- Dobromirka Location in Bulgaria
- Coordinates: 43°04′59″N 25°16′01″E﻿ / ﻿43.083°N 25.267°E
- Country: Bulgaria
- Province: Gabrovo Province
- Municipality: Sevlievo

Area
- • Total: 42.247 km^{2} (16.312 sq mi)
- Elevation: 463 m (1,519 ft)

Population (2015)
- • Total: 626
- Time zone: UTC+2 (EET)
- • Summer (DST): UTC+3 (EEST)

= Dobromirka, Bulgaria =

Dobromirka (Добромирка) is a village located in a valley between Sevlievo and Veliko Tarnovo in Gabrovo Province, Sevlievo Municipality. It is situated in central Bulgaria.

==Geography==
Dobromirka has an elevation of between 463 m above sea level. There are views of Botev Peak, the highest in the Balkan Mountains from the hills around the village. Maximum July temperatures are 41 whilst minimum winter temp is -29 degrees.

==People==

In 2001, according to the census, Dobromirka had a population of 670. By the time of the 2011 census the number of inhabitants had been reduced to 450.

Dobromirka is the birthplace of the poet Penyo Penev and tenor Christo Bajew (Baev).

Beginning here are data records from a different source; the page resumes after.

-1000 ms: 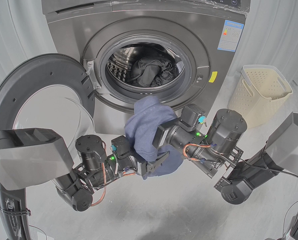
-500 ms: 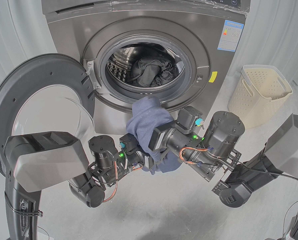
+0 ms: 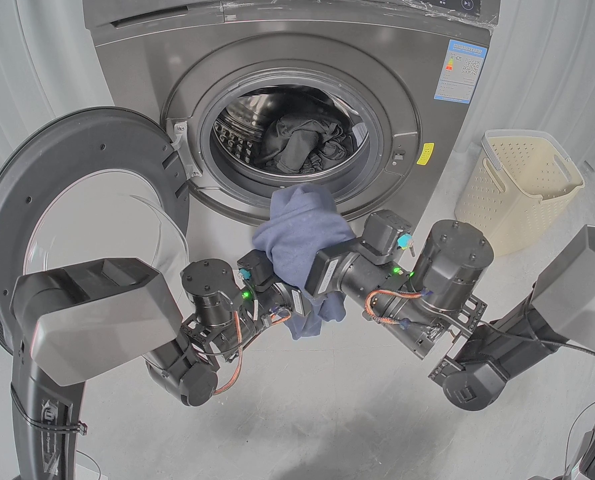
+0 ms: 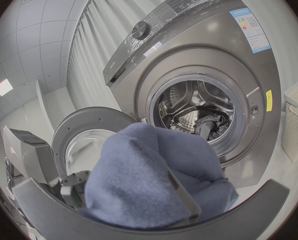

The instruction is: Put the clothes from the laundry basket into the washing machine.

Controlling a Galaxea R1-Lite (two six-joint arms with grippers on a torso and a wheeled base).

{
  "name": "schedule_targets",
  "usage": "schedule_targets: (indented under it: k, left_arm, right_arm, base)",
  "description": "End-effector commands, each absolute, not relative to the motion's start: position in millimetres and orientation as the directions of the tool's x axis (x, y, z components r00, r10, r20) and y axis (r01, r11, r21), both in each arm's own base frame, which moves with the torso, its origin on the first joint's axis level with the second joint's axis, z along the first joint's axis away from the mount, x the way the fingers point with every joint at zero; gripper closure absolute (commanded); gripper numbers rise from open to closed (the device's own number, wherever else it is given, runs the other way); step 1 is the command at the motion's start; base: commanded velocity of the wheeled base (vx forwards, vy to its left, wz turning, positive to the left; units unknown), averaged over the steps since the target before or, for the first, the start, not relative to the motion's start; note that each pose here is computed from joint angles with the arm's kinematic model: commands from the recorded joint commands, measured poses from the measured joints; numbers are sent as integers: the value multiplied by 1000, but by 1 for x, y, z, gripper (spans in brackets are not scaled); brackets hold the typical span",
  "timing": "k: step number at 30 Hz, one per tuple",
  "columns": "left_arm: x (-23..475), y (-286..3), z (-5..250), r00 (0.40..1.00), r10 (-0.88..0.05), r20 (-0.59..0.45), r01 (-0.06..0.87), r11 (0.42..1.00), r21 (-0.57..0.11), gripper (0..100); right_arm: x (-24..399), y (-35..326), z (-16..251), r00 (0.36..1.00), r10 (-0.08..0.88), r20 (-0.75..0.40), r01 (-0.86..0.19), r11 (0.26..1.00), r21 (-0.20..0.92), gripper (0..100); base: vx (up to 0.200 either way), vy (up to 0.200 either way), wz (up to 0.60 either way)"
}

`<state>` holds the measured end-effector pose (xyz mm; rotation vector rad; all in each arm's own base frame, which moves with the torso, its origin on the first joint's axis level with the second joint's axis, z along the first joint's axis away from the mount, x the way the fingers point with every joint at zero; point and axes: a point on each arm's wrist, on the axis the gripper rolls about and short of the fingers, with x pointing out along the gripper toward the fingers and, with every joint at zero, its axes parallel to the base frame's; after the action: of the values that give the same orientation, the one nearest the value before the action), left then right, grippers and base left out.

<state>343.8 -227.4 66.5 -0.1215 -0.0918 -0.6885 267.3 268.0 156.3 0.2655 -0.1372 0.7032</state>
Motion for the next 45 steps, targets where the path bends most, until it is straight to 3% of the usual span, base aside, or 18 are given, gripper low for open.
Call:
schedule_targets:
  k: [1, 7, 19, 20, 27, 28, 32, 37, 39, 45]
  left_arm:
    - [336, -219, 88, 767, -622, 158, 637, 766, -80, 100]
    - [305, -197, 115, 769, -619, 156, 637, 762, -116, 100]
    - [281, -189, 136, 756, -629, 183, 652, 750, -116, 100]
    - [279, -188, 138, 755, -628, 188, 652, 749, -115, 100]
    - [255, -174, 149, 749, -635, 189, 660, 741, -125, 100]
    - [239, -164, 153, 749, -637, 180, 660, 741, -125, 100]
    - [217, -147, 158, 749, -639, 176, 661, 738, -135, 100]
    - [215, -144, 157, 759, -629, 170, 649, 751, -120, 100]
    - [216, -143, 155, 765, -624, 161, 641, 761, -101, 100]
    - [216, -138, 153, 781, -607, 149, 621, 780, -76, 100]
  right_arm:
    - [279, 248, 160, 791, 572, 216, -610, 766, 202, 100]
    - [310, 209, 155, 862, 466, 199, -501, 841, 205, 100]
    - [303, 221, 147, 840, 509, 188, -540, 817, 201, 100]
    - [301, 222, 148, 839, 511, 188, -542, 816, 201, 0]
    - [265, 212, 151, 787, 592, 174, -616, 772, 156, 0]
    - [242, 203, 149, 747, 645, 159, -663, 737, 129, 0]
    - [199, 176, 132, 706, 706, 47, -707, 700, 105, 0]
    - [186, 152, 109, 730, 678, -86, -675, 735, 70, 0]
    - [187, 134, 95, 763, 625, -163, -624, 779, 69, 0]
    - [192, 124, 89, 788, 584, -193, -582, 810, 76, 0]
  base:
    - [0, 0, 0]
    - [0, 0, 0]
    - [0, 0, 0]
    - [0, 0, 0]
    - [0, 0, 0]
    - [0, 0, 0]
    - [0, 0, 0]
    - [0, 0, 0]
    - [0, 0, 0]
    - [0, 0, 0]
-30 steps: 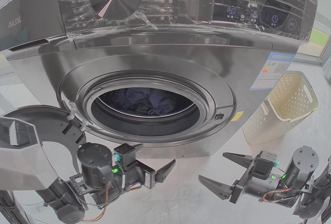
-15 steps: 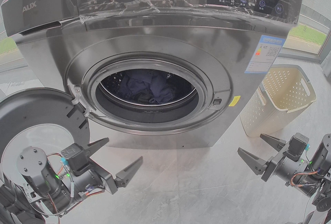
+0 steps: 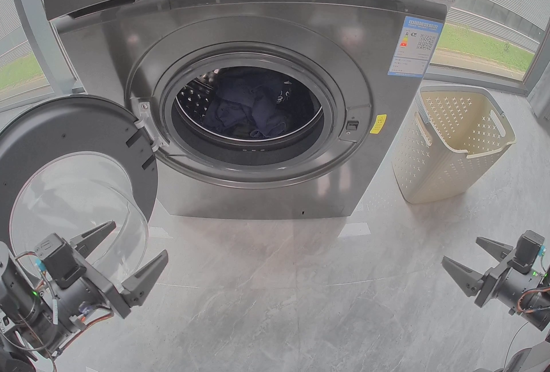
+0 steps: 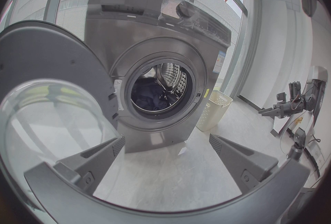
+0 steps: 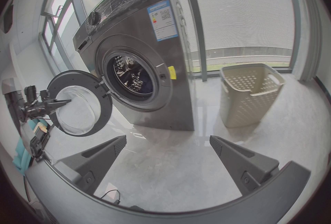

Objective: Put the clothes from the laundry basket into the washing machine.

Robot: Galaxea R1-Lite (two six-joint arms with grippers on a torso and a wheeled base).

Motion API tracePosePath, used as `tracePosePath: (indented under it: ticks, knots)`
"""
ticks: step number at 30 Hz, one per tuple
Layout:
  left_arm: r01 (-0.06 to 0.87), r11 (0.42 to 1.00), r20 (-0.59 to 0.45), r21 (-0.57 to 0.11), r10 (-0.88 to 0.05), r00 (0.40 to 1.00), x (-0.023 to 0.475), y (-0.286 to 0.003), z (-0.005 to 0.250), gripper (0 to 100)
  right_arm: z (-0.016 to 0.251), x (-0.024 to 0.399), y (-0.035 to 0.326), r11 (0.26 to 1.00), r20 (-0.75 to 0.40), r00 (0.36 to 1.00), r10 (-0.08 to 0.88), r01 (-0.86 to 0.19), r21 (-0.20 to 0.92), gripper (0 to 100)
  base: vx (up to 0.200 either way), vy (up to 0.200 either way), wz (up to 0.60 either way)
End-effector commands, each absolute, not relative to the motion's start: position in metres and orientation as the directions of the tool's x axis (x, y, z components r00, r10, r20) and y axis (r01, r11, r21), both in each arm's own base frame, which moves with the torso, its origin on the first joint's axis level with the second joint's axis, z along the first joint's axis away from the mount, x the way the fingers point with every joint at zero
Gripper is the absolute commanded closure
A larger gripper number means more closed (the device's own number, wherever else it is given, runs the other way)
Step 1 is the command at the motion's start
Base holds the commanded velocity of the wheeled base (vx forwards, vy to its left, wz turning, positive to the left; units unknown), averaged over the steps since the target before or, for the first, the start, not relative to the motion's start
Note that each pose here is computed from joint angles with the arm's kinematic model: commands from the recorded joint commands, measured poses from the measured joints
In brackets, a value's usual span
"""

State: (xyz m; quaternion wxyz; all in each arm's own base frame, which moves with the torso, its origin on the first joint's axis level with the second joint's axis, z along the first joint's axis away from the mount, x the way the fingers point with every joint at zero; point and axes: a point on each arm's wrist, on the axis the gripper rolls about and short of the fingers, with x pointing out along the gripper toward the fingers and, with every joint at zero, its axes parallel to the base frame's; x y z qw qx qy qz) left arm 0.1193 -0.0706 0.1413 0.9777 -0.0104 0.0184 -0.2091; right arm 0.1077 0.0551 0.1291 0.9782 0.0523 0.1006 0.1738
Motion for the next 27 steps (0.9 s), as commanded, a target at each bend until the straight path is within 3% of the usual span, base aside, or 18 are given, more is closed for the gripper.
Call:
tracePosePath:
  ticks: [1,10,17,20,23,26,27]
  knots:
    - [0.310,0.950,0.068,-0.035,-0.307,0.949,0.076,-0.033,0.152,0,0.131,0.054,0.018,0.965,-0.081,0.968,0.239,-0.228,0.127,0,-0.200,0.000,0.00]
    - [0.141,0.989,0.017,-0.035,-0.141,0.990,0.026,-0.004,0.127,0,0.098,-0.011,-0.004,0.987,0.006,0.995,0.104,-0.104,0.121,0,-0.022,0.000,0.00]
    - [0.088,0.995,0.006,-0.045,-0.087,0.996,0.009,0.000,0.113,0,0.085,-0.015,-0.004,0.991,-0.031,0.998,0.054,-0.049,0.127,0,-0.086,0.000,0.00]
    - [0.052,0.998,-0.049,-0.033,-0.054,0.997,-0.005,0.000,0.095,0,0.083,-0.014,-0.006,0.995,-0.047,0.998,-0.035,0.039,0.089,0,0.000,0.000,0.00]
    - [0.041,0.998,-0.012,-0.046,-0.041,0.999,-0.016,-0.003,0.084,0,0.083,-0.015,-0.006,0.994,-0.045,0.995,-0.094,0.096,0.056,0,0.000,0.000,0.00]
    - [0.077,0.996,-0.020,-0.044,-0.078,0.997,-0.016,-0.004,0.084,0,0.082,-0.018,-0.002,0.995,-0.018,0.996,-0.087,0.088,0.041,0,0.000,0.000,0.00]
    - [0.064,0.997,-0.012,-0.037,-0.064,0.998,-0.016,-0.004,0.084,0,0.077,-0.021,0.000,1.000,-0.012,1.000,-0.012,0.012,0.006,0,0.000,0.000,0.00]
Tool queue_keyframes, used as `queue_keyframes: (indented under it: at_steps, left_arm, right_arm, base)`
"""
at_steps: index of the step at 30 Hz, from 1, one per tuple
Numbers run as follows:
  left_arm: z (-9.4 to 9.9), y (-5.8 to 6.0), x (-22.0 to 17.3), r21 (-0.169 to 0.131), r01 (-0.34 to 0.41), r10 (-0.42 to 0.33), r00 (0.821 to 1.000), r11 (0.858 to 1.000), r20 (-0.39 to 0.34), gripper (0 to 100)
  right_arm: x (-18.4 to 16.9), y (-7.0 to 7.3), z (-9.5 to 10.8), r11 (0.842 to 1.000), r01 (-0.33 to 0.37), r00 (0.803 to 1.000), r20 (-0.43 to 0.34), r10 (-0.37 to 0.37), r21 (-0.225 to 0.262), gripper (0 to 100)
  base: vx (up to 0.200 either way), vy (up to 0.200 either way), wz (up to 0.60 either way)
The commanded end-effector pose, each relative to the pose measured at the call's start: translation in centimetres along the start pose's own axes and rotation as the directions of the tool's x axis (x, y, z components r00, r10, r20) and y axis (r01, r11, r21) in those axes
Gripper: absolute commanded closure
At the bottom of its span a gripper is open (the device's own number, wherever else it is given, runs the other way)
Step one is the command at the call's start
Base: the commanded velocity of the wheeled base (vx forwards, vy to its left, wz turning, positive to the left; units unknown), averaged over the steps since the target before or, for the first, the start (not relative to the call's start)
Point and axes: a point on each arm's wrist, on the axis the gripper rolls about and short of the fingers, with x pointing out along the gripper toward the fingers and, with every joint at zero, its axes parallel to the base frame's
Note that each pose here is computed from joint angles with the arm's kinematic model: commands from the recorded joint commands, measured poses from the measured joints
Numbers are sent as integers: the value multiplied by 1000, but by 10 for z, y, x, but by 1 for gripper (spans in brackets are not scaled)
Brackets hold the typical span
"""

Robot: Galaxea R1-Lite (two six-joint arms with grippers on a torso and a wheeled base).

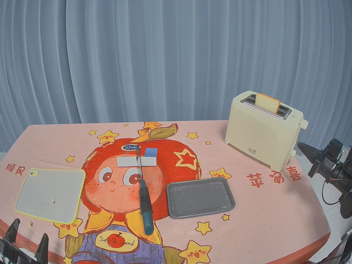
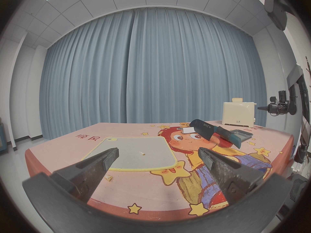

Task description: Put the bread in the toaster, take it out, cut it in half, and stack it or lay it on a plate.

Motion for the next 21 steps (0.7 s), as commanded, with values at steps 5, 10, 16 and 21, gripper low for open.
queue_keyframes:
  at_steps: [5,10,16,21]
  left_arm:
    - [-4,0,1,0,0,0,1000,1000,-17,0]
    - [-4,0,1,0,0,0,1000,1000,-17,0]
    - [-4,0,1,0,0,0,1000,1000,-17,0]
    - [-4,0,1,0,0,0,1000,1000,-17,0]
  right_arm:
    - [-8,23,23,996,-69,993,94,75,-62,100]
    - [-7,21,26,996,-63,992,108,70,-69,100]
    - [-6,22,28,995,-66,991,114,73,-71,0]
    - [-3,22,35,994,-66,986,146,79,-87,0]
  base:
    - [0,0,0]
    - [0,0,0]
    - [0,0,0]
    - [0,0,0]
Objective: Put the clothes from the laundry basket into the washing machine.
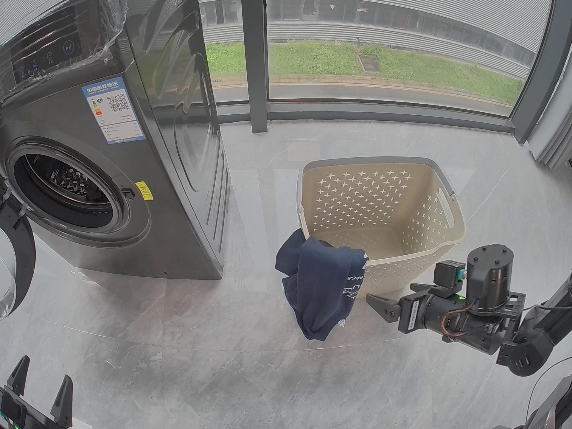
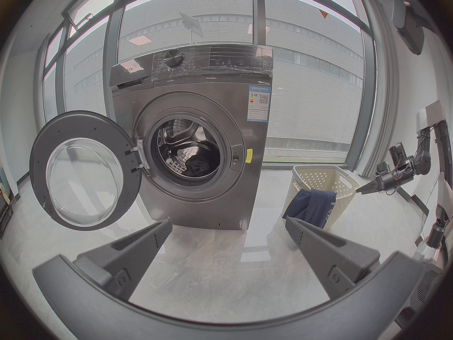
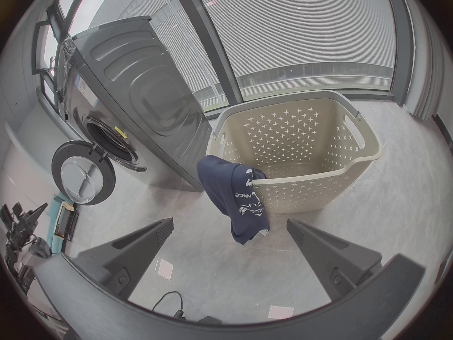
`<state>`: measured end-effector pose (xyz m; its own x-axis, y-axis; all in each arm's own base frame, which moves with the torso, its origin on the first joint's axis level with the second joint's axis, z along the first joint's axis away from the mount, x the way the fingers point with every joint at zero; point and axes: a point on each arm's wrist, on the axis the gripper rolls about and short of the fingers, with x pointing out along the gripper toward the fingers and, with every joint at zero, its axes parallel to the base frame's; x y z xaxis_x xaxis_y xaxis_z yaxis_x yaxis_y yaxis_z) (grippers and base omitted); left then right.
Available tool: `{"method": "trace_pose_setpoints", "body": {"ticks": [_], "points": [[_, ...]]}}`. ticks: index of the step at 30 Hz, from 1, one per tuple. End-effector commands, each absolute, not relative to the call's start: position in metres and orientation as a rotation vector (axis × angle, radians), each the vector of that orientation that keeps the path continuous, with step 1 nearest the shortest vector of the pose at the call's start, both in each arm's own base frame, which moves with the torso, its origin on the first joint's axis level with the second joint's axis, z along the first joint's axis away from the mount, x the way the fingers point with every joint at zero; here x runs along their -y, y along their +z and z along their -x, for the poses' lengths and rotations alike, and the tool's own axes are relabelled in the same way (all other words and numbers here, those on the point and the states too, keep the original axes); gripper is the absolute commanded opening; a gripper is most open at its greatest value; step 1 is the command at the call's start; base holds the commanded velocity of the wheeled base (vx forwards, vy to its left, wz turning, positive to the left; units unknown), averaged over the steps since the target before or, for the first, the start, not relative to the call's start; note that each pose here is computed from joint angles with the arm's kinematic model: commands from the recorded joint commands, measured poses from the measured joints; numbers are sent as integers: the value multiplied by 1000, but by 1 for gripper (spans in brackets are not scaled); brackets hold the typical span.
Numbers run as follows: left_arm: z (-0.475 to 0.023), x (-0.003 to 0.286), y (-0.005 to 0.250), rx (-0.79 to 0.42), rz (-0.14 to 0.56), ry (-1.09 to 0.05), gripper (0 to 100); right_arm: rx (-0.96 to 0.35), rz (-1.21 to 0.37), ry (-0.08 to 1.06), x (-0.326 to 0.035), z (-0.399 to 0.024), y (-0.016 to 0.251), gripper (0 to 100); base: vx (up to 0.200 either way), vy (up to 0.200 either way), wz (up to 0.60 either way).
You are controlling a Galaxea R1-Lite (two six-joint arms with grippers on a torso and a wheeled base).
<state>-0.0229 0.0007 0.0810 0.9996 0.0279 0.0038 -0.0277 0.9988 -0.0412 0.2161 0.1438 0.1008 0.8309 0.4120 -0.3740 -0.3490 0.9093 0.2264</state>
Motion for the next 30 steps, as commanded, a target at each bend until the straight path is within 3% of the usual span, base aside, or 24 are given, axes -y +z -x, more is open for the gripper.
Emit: {"method": "trace_pose_setpoints", "body": {"ticks": [1,13,17,30], "points": [[22,-1,76,-6,41,29,100,-460,-131,371,-156,-237,78,100,0,0,0],[22,-1,76,-6,40,29,100,-447,-135,335,-175,-266,58,100,0,0,0],[22,-1,76,-6,0,32,100,-455,-138,323,-181,-280,43,100,0,0,0],[22,-1,76,-7,14,31,100,-385,-153,337,-208,-322,10,100,0,0,0]]}}
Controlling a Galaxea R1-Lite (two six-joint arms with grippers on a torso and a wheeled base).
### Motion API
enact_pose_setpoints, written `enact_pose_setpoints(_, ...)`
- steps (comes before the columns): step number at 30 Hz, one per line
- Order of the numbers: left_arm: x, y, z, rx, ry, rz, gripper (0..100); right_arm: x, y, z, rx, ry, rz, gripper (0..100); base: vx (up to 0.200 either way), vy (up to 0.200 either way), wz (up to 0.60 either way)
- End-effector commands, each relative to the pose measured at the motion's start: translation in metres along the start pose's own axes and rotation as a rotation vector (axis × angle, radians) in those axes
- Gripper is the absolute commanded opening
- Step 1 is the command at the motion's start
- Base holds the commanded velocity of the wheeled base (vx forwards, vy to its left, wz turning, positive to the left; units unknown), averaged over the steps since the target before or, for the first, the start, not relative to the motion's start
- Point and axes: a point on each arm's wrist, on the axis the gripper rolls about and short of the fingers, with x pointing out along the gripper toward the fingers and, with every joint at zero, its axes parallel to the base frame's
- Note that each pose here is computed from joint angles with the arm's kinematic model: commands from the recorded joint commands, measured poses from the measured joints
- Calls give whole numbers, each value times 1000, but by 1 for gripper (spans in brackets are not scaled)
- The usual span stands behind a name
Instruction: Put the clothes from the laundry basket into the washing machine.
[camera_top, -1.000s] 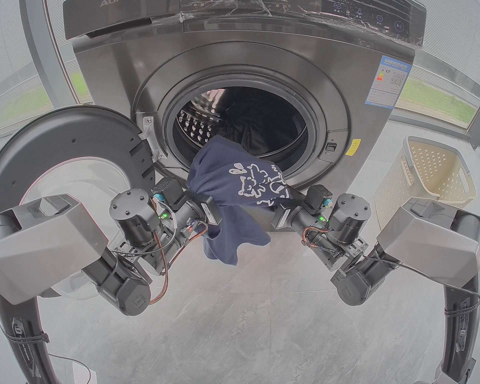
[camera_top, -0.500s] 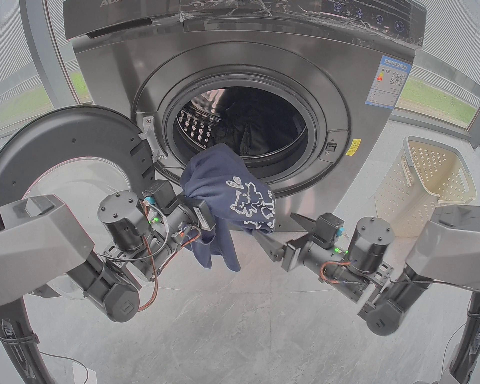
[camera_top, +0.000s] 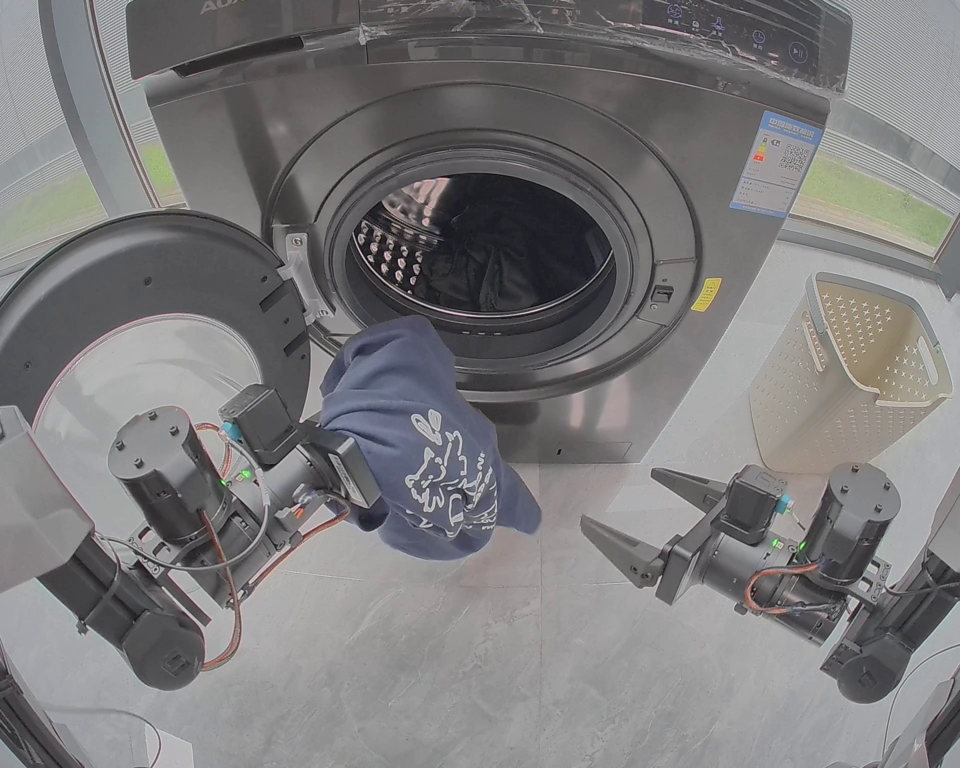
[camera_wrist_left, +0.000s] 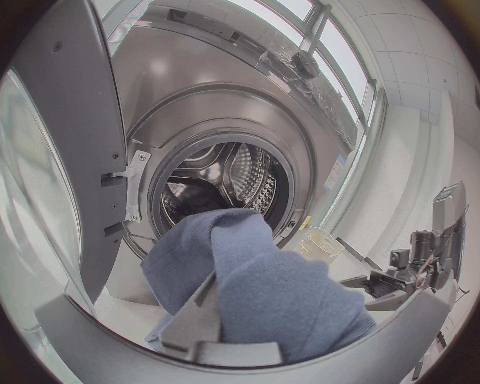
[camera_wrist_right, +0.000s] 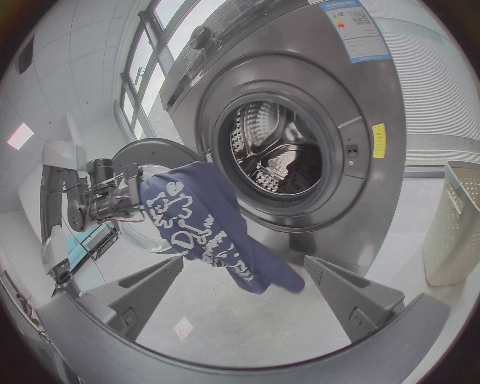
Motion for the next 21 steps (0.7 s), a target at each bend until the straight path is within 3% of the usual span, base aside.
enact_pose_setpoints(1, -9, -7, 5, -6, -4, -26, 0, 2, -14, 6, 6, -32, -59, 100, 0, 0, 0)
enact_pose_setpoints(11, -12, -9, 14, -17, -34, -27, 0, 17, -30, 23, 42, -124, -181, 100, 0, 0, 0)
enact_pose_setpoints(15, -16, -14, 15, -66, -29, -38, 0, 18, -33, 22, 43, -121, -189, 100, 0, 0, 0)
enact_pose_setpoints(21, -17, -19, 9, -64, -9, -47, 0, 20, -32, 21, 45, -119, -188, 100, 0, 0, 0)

==Economy and infrastructure==

The majority of inhabitants work in agriculture, whilst a few commute via bus routes to Sevlievo or Veliko Tarnavo. Since 2007, there has been an increasing number of British people who have purchased holiday homes or have moved to the area to live, contributing to the local economy. The village is served by a school, bakery and bar.